Since the kind nod from Brandywine Books, I've had a flattering number of hits that have shamed me into posting. I've spent the past week reading about three books a day (it was kind of a bad week), yet I haven't much to say about any of them--mostly fantasy and juvenile fiction. Not that those aren't worth reviewing, but when I read that many at a time they all sort of blend together. A few of note:
Jenna Starborn, by Sharon Shinn. Oddly enough, an SF retelling of Jane Eyre. One of those things that either really works or really doesn't, and somehow in this case it worked. While the author stayed fairly close to the story, simply updating the time period, she cleverly changed a few things that made it her own yet kept the same feeling and atmosphere of the original. I really liked this, and will certainly try Sharon Shinn again.
Cart and Cwidder and Drowned Ammet, by Diana Wynne Jones. These are the first two books of the Dalemark Quartet, and I'm not quite sure how they're going to tie together, other than the common thread of rebellion and revolution. However, both were excellent stories on their own, which I always appreciate in a series, and Jones has a great style. (Also she grew up in Thaxted, a lovely little village in England that I was privileged enough to visit a few years ago.)

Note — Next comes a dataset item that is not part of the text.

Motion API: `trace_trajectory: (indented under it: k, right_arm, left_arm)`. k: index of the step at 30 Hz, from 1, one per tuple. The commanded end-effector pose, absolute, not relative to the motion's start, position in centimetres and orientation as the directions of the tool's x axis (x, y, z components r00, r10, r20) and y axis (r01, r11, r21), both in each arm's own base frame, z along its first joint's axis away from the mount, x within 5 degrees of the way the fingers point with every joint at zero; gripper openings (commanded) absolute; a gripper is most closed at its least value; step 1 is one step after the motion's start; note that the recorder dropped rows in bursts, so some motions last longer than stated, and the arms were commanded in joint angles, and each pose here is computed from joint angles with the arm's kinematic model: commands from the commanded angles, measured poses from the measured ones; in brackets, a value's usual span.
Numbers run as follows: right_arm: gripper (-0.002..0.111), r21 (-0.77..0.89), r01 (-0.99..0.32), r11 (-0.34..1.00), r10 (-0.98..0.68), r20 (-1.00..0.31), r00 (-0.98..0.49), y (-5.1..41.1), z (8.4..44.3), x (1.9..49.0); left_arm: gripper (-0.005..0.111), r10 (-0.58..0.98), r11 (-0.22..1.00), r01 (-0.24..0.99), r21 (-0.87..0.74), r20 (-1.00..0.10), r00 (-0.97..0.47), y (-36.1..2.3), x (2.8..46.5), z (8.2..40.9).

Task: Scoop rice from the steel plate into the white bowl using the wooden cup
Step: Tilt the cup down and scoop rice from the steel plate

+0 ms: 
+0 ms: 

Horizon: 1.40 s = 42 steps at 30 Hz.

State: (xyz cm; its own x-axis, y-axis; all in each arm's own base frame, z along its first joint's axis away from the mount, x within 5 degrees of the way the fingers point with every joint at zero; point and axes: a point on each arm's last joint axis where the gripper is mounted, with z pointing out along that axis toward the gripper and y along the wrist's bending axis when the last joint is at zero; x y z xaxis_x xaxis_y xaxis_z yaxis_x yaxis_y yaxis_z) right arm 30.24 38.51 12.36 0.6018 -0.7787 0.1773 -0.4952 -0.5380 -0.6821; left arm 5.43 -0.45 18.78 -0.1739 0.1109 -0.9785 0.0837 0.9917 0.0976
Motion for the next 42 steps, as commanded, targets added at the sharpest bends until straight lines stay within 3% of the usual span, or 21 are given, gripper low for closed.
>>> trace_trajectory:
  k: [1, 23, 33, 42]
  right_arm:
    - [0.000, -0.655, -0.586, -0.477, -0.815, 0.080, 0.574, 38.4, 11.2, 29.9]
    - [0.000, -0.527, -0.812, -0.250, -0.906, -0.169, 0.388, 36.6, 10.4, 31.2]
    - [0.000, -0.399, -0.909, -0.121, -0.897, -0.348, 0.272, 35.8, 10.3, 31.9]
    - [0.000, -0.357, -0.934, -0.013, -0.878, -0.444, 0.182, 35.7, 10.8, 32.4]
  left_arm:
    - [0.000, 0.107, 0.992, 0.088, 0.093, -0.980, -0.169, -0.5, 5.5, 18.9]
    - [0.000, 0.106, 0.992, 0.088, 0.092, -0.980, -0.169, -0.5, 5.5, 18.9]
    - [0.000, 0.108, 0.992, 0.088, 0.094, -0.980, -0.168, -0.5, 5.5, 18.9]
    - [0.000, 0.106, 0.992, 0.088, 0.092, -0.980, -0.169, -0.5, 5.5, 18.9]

The Worldwide Dessert Contest, by Dan Elish. A very old favorite from my childhood--a funny, lighthearted story of a man who keeps coming in last in the dessert contest because at the last minute his desserts always turn into other things like trampolines, knee pads, super glue... Enter the rhyming Captain B. Rollie Ragoon and his roller-skating apple pies! Lots of fun.
The Winter Oak, by James A. Hetley. The sequel to The Summer Country, which I liked a great deal. Both are just the kind of fantasy I enjoy--urban, or mythic, as it's called. If only the characters weren't always abuse victims... Ah well. The scientist witch/cyber pagan in these books makes up for that.
Treve, by Albert Payson Terhune. I picked this up at a used bookstore in Portland for 35 cents! His Lad of Sunnybank books were among my favorites as a child, and this is one I read as well but didn't remember. A sentimental, manipulative, and perfectly wonderful story about, of course, a collie, and two men who own a sheep ranch.
A Stir of Bones, by Nina Kiriki Hoffman. This is a prequel to a couple of her other books, which I won't name because her titles are much less memorable than the books themselves and I can never keep them straight. Anyway, it's about 4 children who discover a haunted house, and is a good backstory though somewhat thin on its own.
There are a few other books I want to post about at greater length, but as they are somewhat more edifying literature I think I will save them for another time.